Berdasarkan UU No. 34/2014 dan UU No. 8/2019, BPS BPIH adalah Bank Umum Syariah atau Unit Usaha Syariah yang ditunjuk BPKH setelah memenuhi kriteria dan persyaratan. BPS BPIH merupakan mitra strategis BPKH dalam pengelolaan keuangan haji, termasuk perencanaan keuangan perjalanan ibadah haji. BPS BPIH tunduk pada Peraturan BPKH dan perjanjian kerjasama kedua pihak.
PMA tidak menyebut alasan pelarangan dana talangan. Isu yang mengemuka, pelarangan dimaksudkan agar daftar tunggu tidak makin meningkat. Merujuk klausul menimbang UU No. 34/2014, pembentukan BPKH dilatarbelakangi perlunya pengelolaan keuangan haji yang efektif, efisien, transparan, dan akuntabel terhadap akumulasi dana haji yang disebabkan meningkatnya jamaah tunggu.
Mengacu hal tersebut, peningkatan jamaah tunggu merupakan pendorong pendirian BPKH, yang juga menjadi indikator jaminan kemerdekaan beribadah dan peningkatan kesejahteraan masyarakat. Menyadari potensi peningkatan jamaah tunggu, UU mengamanatkan BPKH membagikan secara berkala sebagian nilai manfaat pengelolaan setoran awal ke rekening virtual jemaah tunggu.
Haji Eksekutif
Berdasarkan Survei Tahun 2017, sekitar 13 juta muslim sudah istitho’ah keuangan namun belum mendaftar haji. MUI mengeluarkan Fatwa No. 005/2020 Tentang Penundaan Pendaftaran Haji Bagi Yang Sudah Mampu, yang menyatakan berhaji pada galibnya merupakan kewajiban yang tidak perlu disegerakan (‘ala al-tarakhi) bagi muslim yang sudah istitho’ah.

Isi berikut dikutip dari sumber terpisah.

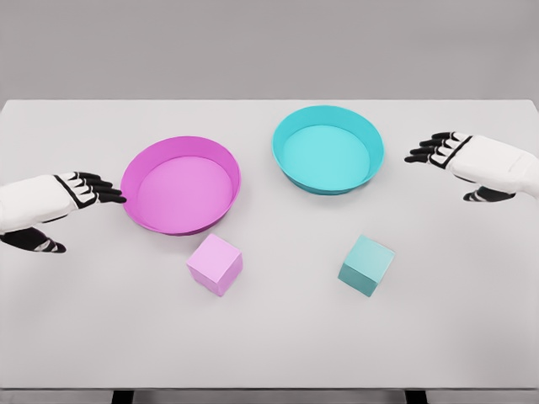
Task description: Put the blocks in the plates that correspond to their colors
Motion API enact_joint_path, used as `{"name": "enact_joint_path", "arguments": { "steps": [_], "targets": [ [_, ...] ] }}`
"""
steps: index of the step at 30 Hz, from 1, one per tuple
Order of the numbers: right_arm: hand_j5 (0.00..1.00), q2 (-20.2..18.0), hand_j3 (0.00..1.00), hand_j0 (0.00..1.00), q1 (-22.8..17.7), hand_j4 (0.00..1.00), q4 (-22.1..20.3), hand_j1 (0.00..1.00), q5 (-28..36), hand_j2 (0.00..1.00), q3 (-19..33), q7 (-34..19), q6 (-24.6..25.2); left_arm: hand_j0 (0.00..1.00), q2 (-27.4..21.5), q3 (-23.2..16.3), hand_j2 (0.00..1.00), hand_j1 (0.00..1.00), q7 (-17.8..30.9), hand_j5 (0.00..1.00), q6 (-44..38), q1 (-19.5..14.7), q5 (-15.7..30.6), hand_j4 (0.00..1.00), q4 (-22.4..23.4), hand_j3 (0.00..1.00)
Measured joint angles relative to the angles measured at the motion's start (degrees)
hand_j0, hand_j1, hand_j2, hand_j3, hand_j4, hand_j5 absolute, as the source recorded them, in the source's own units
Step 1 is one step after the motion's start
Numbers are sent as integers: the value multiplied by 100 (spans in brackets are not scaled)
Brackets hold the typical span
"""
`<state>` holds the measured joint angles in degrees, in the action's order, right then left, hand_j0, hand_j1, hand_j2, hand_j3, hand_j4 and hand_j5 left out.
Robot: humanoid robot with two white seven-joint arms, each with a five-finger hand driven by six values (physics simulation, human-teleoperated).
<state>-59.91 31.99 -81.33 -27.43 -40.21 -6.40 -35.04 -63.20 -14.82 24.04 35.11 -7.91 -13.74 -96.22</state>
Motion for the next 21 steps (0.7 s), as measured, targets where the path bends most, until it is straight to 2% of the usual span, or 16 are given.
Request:
{"name": "enact_joint_path", "arguments": {
  "steps": [3, 5, 7, 8, 9, 11, 14, 16, 18, 21],
  "targets": [
    [100, -24, 100, 100, 9, 100, -9, 100, 2, 100, -25, -8, 0, 100, -2, -7, 100, 100, 60, 100, 1, 0, 48, 100, -18, 100],
    [100, -132, 100, 100, 35, 100, -18, 100, 2, 100, -39, -32, 0, 100, -10, -37, 100, 100, 77, 100, 0, -18, 254, 100, -31, 100],
    [100, -253, 100, 100, 443, 100, -65, 100, -33, 100, -72, -44, -4, 100, -8, -206, 100, 100, 83, 100, 0, -219, 558, 100, -60, 100],
    [100, -320, 100, 100, 846, 100, -167, 100, -31, 100, -187, -48, -4, 100, -3, -318, 100, 100, 83, 100, -2, -307, 690, 100, -105, 100],
    [100, -414, 100, 100, 1166, 100, -308, 100, 30, 100, -394, -44, 4, 100, 3, -446, 100, 100, 84, 100, -2, -315, 791, 100, -170, 100],
    [100, -613, 100, 100, 2188, 100, -528, 100, 56, 100, -1130, -35, 6, 100, 112, -685, 100, 100, 87, 100, -3, -518, 946, 100, -289, 100],
    [100, -877, 100, 100, 2364, 100, -838, 100, 27, 100, -1833, -21, 1, 100, 505, -996, 100, 100, 270, 100, -1, -721, 1053, 100, -405, 100],
    [100, -948, 100, 100, 3123, 100, -977, 100, 24, 100, -2371, -6, 0, 100, 825, -1133, 100, 100, 438, 100, 1, -747, 1081, 100, -439, 100],
    [100, -991, 100, 100, 3936, 100, -1135, 100, 66, 100, -3179, 8, 1, 100, 1038, -1302, 100, 100, 536, 100, 1, -818, 1097, 100, -456, 100],
    [100, -1019, 100, 100, 3937, 100, -1454, 100, 97, 100, -3948, 12, 1, 100, 1276, -1549, 100, 100, 602, 100, 2, -932, 1100, 100, -468, 100]
  ]
}}
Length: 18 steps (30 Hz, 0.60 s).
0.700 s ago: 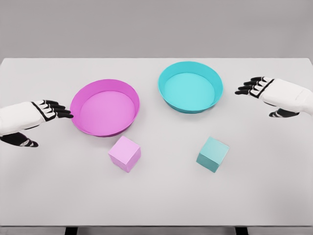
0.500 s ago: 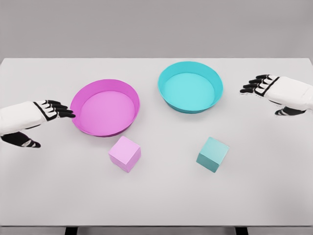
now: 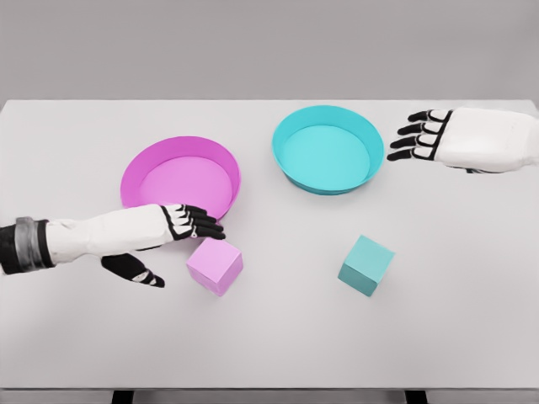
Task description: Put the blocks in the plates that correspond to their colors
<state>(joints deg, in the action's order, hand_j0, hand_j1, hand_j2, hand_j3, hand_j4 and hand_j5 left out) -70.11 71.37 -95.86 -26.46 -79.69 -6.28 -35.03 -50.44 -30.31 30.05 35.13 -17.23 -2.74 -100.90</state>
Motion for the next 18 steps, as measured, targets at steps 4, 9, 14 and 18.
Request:
{"name": "enact_joint_path", "arguments": {
  "steps": [4, 9, 14, 18],
  "targets": [
    [100, -77, 100, 100, 52, 100, -345, 100, 31, 100, -366, 6, 0, 100, 187, -156, 100, 100, 34, 100, 0, -44, 0, 100, -5, 100],
    [100, -9, 100, 100, -9, 100, -465, 100, 138, 100, -471, 9, 0, 100, 425, -348, 100, 100, 46, 100, 0, -149, -95, 100, 0, 100],
    [100, 132, 100, 100, -157, 100, -482, 100, 198, 100, -502, 10, 0, 100, 588, -452, 100, 100, 47, 100, -124, -158, -256, 100, 30, 100],
    [100, 308, 100, 100, -351, 100, -468, 100, 202, 100, -516, -7, -1, 100, 698, -476, 100, 100, 35, 100, -471, -185, -491, 100, 46, 100]
  ]
}}
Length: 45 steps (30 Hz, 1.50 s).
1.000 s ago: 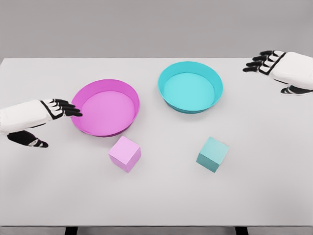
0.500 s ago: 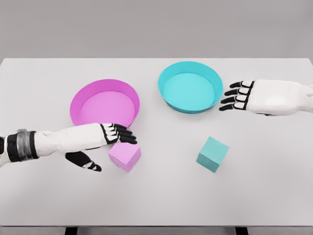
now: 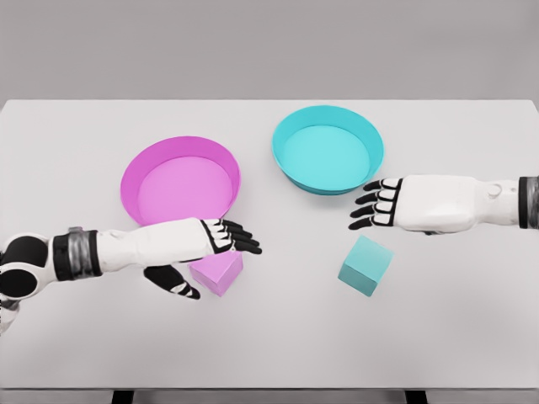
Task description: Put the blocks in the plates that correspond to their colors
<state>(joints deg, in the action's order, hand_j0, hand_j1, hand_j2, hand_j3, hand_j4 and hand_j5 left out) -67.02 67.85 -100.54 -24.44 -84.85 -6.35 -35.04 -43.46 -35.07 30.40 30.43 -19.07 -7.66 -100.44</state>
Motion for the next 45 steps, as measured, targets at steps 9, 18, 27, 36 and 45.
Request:
{"name": "enact_joint_path", "arguments": {
  "steps": [9, 18, 27, 36, 45],
  "targets": [
    [100, 408, 100, 100, -9, 100, 129, 100, -37, 100, -164, -56, 0, 100, 196, -9, 100, 100, -30, 100, -385, -9, -421, 100, 258, 100],
    [100, 443, 100, 100, -9, 100, 149, 100, -61, 100, -405, -72, 0, 100, 248, -63, 100, 100, -32, 100, -565, -26, -582, 100, 308, 100],
    [100, 535, 100, 100, -35, 100, 141, 100, -66, 100, -522, -75, 0, 100, 254, -145, 100, 100, -32, 100, -629, -35, -661, 100, 318, 100],
    [100, 653, 100, 100, -79, 100, 149, 100, -68, 100, -614, -79, 0, 100, 252, -150, 100, 100, -32, 100, -670, -18, -707, 100, 319, 100],
    [100, 824, 100, 100, -193, 100, 399, 100, -114, 100, -624, -85, 0, 79, 250, -147, 79, 79, -41, 79, -663, -9, -788, 79, 303, 79]
  ]
}}
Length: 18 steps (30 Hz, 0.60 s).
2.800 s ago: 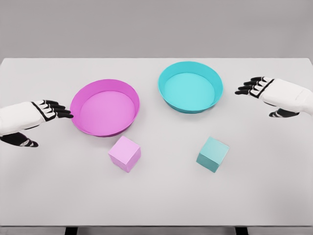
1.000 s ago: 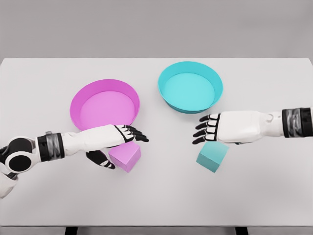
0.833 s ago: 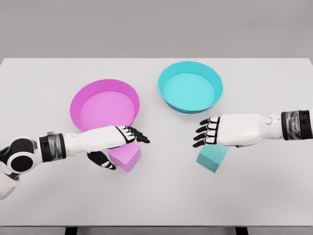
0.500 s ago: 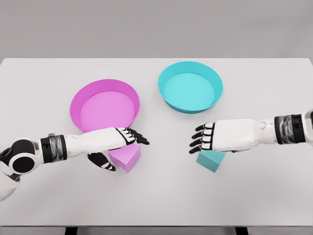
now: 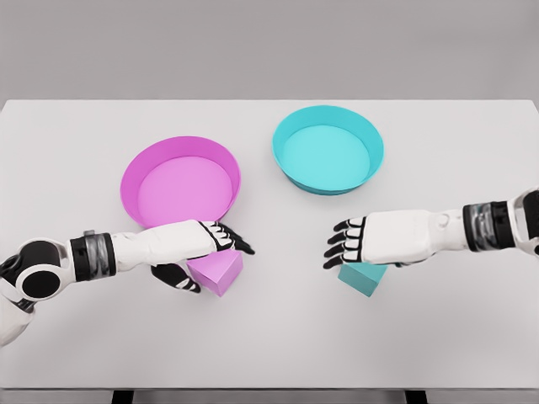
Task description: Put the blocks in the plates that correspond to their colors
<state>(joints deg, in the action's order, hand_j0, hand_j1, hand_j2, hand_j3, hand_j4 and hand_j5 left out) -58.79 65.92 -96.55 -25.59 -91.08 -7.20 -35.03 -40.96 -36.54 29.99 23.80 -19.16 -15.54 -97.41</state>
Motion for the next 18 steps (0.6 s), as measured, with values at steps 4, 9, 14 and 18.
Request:
{"name": "enact_joint_path", "arguments": {
  "steps": [4, 9, 14, 18],
  "targets": [
    [100, 46, 100, 100, -53, 100, 69, 100, -11, 100, 3, -93, 0, 70, -7, 9, 70, 70, -1, 70, 13, 0, 22, 70, -14, 70],
    [100, 68, 100, 100, -88, 100, 82, 100, 22, 100, -24, -123, 4, 64, -18, 5, 64, 64, 9, 64, 56, -18, 0, 64, -31, 64],
    [100, 142, 100, 100, -88, 100, 90, 100, 74, 100, -31, -119, 14, 54, -40, -1, 54, 54, 7, 54, 236, -35, -13, 54, -52, 54],
    [100, 161, 100, 100, -106, 100, 120, 100, 124, 100, -21, -107, 25, 54, -63, 2, 54, 54, -1, 54, 366, -149, 34, 54, -184, 54]
  ]
}}
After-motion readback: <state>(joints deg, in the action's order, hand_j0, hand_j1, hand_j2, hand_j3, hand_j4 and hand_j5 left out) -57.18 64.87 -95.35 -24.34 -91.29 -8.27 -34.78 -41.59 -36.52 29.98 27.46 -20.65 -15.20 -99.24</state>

Namun menjadi kewajiban yang harus disegerakan (‘ala al-faur) apabila terpenuhi kriteria: sudah berusia 60 tahun; khawatir berkurang atau habisnya biaya berhaji; atau qadla’ atas haji yang batal. Mendaftar haji bagi yang memenuhi satu dari tiga kriteria tersebut, hukumnya menjadi wajib.
BPKH mencanangkan program haji eksekutif untuk mendorong muslim yang sudah istitho’ah segera mendaftar haji. Program ini diarahkan pada pendaftaran haji khusus yang masa tunggunya lebih pendek.
Visi Saudi dan Digitalisasi
Dalam Visi Saudi 2030, KSA akan mengurangi ketergantungan pada minyak, diversifikasi ekonomi, serta mengembangkan layanan umum. Berkenaan hal tersebut, KSA akan meningkatkan kapasitas dan kualitas layanan haji dan umroh. Pada 2030, kapasitas umroh ditingkatkan menjadi 30 juta jemaah per tahun dari 8 juta saat ini. Untuk kapasitas haji, ditingkatkan menjadi 10 juta jemaah dari saat ini sekitar 2,5 juta.
Dengan peningkatan kapasitas, kuota haji diprediksi akan meningkat sehingga mengurangi daftar tunggu. Kampanye haji muda dan haji eksekutif mempertimbangkan potensi kenaikan kapasitas dan kuota haji tersebut. Sejalan era digitalisasi, BPKH juga mendorong penggunaan aplikasi untuk mendaftar haji. Hal tersebut sesuai target kampanye haji muda dan haji eksekutif yang menyasar milenial dan eksekutif mapan yang kesehariannya tidak lepas dari gawai.
* Tulisan ini merupakan pendapat pribadi.